The First Sefirah is Passed Over in Silence

“After the resurrection, the righteous and the average realize a new progress in their spiritual and moral perfection, one that takes them beyond everything they attained in their lives. By this adherence to the seven divine middoth, all will share perpetually in the gift of prophecy.

From a brief allusion of ibn Sahula (f. 34a), we can infer that on several occasions Isaac expressed his views on eschatological matters, in the context of which he may also have discussed the preparation for redemption by means of the purification of souls during their transmigrations.

In the extant texts, however, there is no clear statement on this subject, though on one occasion Isaac quotes a relevant passage from the Bahir, section 105.

Isaac of Acre states that in his commentary on Yesirah Isaac the Blind made a hidden allusion to the distinction between the migration of souls (gilgul) and the impregnation of souls (ibbur) as being two different things, but I have not been able to locate this allusion.

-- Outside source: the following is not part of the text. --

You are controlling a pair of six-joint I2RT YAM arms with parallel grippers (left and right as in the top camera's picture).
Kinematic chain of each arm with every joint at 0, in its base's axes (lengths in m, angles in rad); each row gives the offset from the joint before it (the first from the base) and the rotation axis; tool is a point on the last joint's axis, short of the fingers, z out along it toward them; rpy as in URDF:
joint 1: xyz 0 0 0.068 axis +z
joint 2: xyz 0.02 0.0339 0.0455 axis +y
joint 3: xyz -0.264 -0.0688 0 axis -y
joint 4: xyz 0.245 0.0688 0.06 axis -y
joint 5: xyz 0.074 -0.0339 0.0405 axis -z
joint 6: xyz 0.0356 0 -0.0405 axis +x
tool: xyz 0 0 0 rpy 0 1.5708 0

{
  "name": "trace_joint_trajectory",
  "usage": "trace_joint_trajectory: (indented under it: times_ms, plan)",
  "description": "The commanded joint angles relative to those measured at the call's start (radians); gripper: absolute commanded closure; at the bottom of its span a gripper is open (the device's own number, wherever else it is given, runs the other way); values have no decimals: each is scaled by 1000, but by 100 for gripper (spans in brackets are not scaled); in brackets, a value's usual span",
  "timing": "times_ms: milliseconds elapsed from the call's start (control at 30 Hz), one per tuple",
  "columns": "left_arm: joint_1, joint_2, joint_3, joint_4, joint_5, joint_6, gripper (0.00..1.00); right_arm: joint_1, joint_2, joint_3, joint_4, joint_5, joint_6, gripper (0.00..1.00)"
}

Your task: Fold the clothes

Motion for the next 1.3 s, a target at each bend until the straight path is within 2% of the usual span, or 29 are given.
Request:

It should be clear from the foregoing that Isaac the Blind already had at his disposal a complete system of kabbalistic symbolism, partly inherited from tradition and partly elaborated by himself which he applied to a great variety of biblical and rabbinic subjects.

His epistle to Gerona, which has survived, offers a brief explanation of the last psalm, apparently in response to a question. The psalmist’s tenfold invitation to praise God is interpreted as an allusion to the ten sefiroth, though the first sefirah is passed over in silence, and Isaac counts downward beginning with hokhmah.

His mystical allusions in this epistle scarcely differ from the instructions he gives for the mystical kawwanoth at prayer; there too, he briefly describes the process by which the mystic first traverses the world of the sefiroth from below upward during the profession of the divine unity, the Shema’ Yisrael, and then, in his meditation on the word ‘ehad, “one!” completes and closes the circle of his kawwanah, from above downward.”

Gershom Scholem, Origins of the Kabbalah, pp. 308-9.